■ WORK INSTRUCTION
Set down exactly the lines in the records below that run from the line with "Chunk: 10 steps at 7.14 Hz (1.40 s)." to the line with "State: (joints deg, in", inclusive, and nothing more.

BEGIN THE DATA

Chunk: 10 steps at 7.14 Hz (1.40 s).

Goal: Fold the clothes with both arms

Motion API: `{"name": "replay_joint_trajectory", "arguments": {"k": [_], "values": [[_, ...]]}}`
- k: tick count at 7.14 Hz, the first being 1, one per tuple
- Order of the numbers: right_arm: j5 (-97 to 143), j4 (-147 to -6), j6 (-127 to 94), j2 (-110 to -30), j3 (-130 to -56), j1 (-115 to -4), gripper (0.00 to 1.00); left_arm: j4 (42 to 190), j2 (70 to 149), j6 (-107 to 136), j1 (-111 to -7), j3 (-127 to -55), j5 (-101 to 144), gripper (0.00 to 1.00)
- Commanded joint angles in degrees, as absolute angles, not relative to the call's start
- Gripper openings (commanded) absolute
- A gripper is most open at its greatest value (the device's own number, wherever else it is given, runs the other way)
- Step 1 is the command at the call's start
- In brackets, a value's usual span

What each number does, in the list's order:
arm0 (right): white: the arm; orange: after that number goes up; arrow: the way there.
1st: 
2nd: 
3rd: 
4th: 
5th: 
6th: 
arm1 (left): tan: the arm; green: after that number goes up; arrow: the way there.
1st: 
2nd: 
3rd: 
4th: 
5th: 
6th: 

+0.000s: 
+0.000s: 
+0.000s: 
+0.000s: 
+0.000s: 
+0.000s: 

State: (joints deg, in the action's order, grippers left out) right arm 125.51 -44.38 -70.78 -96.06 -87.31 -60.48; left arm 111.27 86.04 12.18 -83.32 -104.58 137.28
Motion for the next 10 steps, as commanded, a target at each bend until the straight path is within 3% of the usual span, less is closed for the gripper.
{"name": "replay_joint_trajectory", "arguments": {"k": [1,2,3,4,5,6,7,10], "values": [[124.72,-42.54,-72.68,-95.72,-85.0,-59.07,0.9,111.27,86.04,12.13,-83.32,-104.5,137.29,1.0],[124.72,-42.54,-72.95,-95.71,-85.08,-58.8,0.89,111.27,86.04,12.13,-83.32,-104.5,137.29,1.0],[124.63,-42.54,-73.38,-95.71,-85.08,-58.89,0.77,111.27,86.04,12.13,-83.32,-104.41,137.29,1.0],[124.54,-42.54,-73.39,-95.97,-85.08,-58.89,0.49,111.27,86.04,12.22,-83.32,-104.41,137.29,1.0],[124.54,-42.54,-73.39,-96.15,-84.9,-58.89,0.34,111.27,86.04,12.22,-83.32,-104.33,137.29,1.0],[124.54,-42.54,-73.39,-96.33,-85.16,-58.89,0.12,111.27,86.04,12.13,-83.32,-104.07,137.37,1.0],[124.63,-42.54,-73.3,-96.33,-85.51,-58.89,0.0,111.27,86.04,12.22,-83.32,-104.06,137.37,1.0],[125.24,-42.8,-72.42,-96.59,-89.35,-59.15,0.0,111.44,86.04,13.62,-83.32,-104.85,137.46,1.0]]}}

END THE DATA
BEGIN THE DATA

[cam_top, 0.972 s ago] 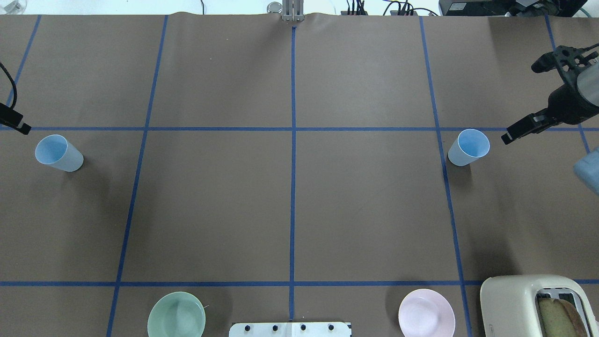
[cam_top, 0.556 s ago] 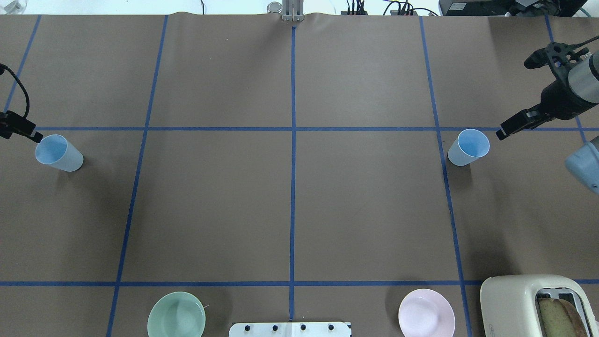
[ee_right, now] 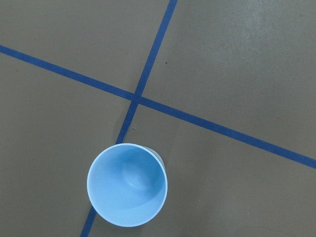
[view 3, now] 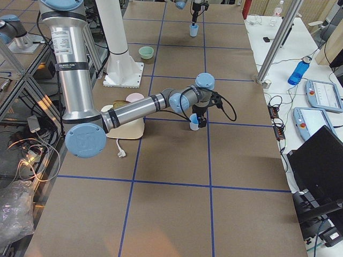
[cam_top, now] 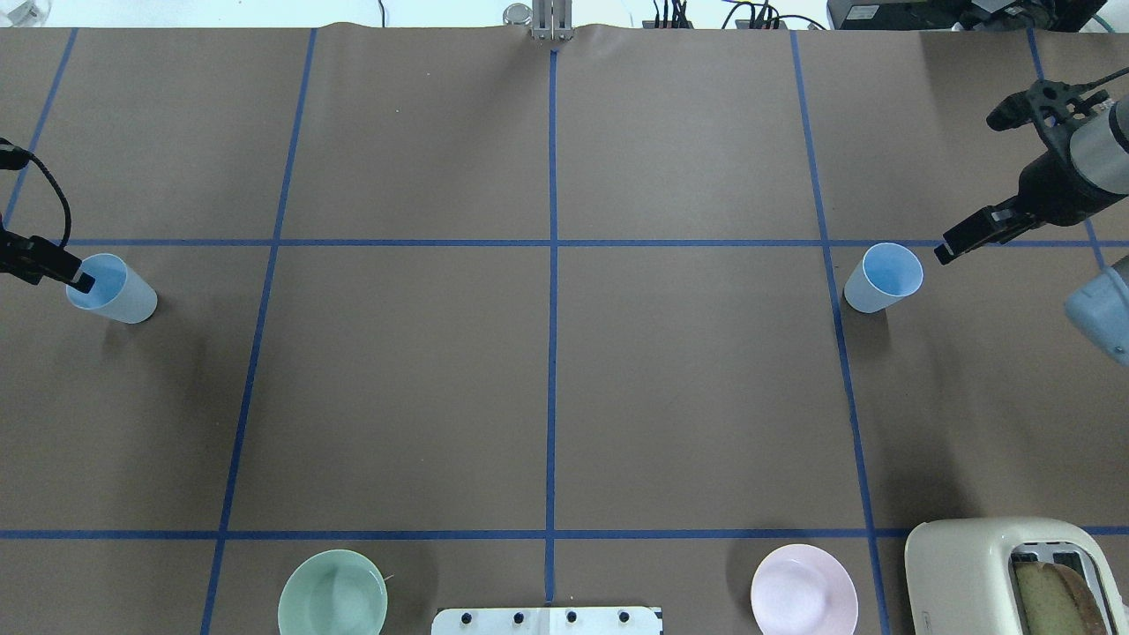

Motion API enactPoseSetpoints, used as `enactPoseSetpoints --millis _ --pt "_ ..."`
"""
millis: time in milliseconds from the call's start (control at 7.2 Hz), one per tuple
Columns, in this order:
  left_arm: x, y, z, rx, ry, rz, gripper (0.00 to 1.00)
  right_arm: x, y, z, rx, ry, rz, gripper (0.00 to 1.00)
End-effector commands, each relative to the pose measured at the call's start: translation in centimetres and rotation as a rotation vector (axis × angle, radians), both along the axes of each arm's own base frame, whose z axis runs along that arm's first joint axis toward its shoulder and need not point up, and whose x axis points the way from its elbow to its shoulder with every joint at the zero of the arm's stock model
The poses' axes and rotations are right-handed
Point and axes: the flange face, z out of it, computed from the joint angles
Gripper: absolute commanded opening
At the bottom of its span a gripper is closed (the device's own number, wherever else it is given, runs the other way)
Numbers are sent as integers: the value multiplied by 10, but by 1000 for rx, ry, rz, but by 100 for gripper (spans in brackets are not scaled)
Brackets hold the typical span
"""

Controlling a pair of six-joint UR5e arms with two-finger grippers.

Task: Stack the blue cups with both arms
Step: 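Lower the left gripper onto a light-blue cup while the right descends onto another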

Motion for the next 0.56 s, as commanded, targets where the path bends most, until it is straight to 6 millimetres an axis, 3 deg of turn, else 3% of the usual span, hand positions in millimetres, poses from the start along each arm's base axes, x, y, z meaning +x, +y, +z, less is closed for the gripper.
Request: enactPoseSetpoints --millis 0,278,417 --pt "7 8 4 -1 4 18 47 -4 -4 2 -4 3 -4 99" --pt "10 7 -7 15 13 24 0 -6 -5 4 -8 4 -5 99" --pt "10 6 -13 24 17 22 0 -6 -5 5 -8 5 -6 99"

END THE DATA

■ EXERCISE RESPONSE
Chunk: 10 steps at 7.14 Hz (1.40 s).

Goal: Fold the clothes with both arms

Motion API: `{"name": "replay_joint_trajectory", "arguments": {"k": [_], "values": [[_, ...]]}}`
- k: tick count at 7.14 Hz, the first being 1, one per tuple
- Order of the numbers: right_arm: j5 (-97 to 143), j4 (-147 to -6), j6 (-127 to 94), j2 (-110 to -30), j3 (-130 to -56), j1 (-115 to -4), gripper (0.00 to 1.00); left_arm: j4 (42 to 190), j2 (70 to 149), j6 (-107 to 136), j1 (-111 to -7), j3 (-127 to -55), j5 (-101 to 144), gripper (0.00 to 1.00)
- Commanded joint angles in degrees, as absolute angles, not relative to the call's start
- Gripper openings (commanded) absolute
- A gripper is most open at its greatest value (the device's own number, wherever else it is given, runs the other way)
- Step 1 is the command at the call's start
- In brackets, a value's usual span

What each number does, in the list's order:
arm0 (right): white: the arm; orange: after that number goes up; arrow: the way there.
1st: 
2nd: 
3rd: 
4th: 
5th: 
6th: 
arm1 (left): tan: the arm; green: after that number goes up; arrow: the way there.
1st: 
2nd: 
3rd: 
4th: 
5th: 
6th: 

+0.000s: 
+0.000s: 
+0.000s: 
+0.000s: 
+0.000s: 
+0.000s: 

State: (joints deg, in the action's order, grippers left out) right arm 125.51 -44.38 -70.78 -96.06 -87.31 -60.48; left arm 111.27 86.04 12.18 -83.32 -104.58 137.28

No further output is needed here.